What this task involves - Reproduce exactly, and only, the lines running from the start of the entries below to the line containing "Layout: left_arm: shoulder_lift".

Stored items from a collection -
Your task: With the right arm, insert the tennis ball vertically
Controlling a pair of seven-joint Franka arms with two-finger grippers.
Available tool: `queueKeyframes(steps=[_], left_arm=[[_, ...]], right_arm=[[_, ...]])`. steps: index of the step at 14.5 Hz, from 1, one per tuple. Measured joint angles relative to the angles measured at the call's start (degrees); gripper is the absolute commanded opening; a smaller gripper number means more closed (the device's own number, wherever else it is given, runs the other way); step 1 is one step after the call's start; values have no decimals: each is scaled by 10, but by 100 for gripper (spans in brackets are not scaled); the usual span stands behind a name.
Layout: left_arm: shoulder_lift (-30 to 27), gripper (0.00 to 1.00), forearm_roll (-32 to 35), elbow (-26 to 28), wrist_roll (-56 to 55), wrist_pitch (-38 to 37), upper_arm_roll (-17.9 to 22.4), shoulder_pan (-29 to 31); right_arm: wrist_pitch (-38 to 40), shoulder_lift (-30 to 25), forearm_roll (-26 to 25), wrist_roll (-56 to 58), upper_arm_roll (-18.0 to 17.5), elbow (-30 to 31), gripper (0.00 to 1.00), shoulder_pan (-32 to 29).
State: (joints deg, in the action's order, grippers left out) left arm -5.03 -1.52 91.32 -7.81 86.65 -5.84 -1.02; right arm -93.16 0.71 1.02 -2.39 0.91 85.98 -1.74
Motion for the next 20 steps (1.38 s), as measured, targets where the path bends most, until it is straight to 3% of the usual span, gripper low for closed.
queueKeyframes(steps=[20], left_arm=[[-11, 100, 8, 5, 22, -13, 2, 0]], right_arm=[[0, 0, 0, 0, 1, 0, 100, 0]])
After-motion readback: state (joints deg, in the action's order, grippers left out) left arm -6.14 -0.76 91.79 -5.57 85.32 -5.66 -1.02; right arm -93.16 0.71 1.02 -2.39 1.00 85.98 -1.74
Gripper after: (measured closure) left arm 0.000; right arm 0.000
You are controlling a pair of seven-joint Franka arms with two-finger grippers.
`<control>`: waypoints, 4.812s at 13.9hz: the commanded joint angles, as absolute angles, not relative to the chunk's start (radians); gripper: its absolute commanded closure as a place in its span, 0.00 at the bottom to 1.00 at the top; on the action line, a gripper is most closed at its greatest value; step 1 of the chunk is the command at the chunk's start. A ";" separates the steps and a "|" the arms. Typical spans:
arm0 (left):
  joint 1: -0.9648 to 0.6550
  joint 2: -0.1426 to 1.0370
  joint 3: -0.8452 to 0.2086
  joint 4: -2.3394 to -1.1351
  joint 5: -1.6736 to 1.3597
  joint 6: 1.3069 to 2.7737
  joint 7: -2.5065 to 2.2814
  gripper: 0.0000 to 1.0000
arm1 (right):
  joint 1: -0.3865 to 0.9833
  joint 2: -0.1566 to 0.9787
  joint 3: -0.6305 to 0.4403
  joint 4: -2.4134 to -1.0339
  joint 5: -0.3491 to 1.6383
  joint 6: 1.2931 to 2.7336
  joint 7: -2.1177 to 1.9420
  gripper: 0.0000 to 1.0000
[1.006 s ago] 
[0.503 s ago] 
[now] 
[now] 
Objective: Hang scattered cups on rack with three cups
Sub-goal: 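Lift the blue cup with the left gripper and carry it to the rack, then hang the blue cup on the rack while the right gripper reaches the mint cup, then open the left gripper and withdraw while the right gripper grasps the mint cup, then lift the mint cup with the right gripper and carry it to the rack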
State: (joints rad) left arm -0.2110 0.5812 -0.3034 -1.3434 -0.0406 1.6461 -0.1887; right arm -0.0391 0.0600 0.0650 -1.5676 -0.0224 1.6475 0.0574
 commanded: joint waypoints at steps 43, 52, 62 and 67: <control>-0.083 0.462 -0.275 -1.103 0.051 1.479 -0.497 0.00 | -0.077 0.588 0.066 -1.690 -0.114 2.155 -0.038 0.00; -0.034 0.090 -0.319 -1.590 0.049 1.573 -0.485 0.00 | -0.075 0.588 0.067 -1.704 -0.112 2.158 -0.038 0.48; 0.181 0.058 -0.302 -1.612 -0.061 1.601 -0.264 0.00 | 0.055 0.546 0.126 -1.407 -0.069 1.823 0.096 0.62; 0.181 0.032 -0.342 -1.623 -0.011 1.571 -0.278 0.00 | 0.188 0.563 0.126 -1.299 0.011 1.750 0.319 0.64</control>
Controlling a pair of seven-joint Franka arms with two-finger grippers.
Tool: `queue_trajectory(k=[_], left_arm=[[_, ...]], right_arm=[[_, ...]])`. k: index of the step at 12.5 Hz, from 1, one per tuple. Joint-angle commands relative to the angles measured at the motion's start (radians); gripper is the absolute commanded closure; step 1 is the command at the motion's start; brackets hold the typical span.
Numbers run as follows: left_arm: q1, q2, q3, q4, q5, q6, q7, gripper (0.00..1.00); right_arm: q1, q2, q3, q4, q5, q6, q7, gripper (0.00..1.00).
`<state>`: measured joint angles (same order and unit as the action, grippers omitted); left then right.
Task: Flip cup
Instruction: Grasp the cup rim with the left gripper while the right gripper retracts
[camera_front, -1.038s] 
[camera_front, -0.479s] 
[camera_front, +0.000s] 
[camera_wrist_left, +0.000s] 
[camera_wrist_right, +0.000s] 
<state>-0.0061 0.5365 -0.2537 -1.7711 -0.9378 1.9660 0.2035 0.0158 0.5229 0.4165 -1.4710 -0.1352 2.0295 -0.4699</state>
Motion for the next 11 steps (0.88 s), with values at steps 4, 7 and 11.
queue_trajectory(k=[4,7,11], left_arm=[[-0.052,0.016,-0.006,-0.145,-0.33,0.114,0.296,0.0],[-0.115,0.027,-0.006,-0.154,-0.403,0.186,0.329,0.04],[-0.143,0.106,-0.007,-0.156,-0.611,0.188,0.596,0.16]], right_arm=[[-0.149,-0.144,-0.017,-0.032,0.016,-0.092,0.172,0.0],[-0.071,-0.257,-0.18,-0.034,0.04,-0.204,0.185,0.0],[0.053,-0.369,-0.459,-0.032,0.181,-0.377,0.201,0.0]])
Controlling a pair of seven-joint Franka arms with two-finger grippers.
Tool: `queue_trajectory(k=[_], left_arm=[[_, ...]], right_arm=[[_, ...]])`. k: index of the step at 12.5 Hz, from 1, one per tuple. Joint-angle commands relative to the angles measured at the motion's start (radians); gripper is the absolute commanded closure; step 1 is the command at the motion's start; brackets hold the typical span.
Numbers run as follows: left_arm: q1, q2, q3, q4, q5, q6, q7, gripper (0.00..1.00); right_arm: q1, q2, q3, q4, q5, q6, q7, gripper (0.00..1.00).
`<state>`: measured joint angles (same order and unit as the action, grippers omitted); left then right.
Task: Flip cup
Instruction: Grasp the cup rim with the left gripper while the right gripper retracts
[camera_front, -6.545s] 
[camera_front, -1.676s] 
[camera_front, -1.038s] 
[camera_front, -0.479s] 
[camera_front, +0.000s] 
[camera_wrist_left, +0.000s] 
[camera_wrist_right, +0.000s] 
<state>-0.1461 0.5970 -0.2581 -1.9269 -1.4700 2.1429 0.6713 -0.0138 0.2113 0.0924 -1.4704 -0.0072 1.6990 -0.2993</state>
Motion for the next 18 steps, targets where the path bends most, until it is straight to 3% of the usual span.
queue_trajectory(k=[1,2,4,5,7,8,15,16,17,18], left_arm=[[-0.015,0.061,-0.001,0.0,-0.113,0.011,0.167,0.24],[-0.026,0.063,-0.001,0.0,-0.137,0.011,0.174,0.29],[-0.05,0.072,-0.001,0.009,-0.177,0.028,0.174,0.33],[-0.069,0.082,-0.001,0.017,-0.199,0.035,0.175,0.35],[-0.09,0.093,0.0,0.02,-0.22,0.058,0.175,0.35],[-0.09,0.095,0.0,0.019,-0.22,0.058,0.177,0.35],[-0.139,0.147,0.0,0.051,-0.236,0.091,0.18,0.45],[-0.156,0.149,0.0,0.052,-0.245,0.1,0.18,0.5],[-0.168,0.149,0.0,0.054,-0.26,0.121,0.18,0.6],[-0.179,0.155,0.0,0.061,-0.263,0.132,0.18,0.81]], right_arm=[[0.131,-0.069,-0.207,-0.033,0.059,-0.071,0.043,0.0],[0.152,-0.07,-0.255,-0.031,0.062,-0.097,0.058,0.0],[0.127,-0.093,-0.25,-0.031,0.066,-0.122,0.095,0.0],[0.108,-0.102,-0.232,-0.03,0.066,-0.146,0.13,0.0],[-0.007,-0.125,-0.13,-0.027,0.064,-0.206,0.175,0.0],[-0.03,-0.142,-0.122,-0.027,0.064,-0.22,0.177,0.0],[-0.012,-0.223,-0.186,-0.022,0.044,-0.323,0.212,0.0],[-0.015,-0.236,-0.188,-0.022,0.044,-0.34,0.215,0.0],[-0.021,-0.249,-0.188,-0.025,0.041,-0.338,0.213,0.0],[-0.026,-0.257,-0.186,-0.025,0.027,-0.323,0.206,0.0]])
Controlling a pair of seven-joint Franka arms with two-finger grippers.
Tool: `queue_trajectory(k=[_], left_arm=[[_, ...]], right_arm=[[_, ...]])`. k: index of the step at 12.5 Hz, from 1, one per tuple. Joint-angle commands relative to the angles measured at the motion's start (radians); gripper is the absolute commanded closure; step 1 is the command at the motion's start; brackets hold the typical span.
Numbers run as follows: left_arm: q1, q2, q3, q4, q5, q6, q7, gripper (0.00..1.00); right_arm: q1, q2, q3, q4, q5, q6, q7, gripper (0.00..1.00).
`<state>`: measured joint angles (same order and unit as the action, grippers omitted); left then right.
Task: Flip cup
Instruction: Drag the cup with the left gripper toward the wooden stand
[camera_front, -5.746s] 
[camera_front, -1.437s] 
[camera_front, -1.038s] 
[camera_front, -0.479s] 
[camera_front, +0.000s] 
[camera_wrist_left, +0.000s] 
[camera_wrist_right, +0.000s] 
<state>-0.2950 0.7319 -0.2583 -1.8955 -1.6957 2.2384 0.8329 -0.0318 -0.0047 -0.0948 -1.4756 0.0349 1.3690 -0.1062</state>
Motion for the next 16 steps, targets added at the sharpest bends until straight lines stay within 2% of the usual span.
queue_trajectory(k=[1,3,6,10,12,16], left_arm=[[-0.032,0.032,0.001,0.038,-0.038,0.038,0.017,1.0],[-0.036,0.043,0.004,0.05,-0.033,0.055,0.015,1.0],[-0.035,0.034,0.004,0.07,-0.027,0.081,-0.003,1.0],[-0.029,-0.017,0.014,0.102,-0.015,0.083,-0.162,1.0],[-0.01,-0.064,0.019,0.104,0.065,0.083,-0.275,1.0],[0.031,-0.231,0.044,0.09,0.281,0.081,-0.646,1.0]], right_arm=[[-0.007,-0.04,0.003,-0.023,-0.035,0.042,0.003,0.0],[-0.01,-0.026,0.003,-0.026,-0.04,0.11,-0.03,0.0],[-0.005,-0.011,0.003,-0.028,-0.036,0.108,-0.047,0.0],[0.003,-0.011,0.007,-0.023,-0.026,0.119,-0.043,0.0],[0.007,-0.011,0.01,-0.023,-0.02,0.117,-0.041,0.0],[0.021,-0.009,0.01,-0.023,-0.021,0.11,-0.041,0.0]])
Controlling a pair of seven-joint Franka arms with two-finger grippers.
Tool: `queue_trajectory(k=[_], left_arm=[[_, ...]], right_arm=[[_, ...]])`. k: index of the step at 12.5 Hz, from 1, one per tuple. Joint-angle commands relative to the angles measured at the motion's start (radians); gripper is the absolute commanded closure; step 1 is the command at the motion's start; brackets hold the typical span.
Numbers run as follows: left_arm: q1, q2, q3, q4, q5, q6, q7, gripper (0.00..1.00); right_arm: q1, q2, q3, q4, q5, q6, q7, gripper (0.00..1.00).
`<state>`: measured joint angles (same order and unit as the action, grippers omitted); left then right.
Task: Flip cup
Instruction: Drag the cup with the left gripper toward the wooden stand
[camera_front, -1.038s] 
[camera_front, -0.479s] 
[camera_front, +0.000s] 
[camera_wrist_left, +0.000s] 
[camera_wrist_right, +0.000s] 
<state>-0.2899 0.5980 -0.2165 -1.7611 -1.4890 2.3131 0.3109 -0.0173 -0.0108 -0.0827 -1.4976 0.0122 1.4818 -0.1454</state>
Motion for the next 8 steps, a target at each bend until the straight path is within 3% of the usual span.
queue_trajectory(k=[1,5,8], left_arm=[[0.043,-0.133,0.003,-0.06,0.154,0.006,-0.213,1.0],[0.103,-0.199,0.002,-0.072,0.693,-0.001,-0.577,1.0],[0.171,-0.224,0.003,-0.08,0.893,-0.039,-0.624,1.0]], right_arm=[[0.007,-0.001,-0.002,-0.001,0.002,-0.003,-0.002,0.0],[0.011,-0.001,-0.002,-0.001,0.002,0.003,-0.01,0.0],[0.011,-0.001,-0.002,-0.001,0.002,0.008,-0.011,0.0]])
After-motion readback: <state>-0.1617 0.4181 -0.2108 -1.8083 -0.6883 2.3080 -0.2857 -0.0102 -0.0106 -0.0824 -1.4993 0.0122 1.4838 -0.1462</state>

Task answer -
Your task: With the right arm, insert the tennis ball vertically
Controlling a pair of seven-joint Franka arms with two-finger grippers.
Available tool: `queueKeyframes(steps=[_], left_arm=[[_, ...]], right_arm=[[_, ...]])`. steps: index of the step at 14.5 Hz, from 1, one per tuple. Measured joint angles relative to the angles measured at the call's start (degrees); gripper is the absolute commanded opening; a smaller gripper number means more closed (the device's own number, wherever else it is given, runs the other way); step 1 is one step after the call's start; values have no decimals: each is scaled by 10, but by 100 for gripper (spans in brackets are not scaled); the usual span stands behind a name.
Layout: left_arm: shoulder_lift (-30 to 27), gripper (0.00 to 1.00), forearm_roll (-32 to 35), elbow (-26 to 28), wrist_roll (-56 to 55), wrist_pitch (-38 to 37), upper_arm_roll (-17.9 to 22.4), shoulder_pan (-29 to 31); right_arm: wrist_pitch (-38 to 40), shoulder_lift (-30 to 25), forearm_roll (-26 to 25), wrist_roll (-56 to 58), upper_arm_roll (-18.0 to 17.5), elbow (-30 to 31), gripper (0.00 to 1.00), shoulder_pan (-32 to 29).

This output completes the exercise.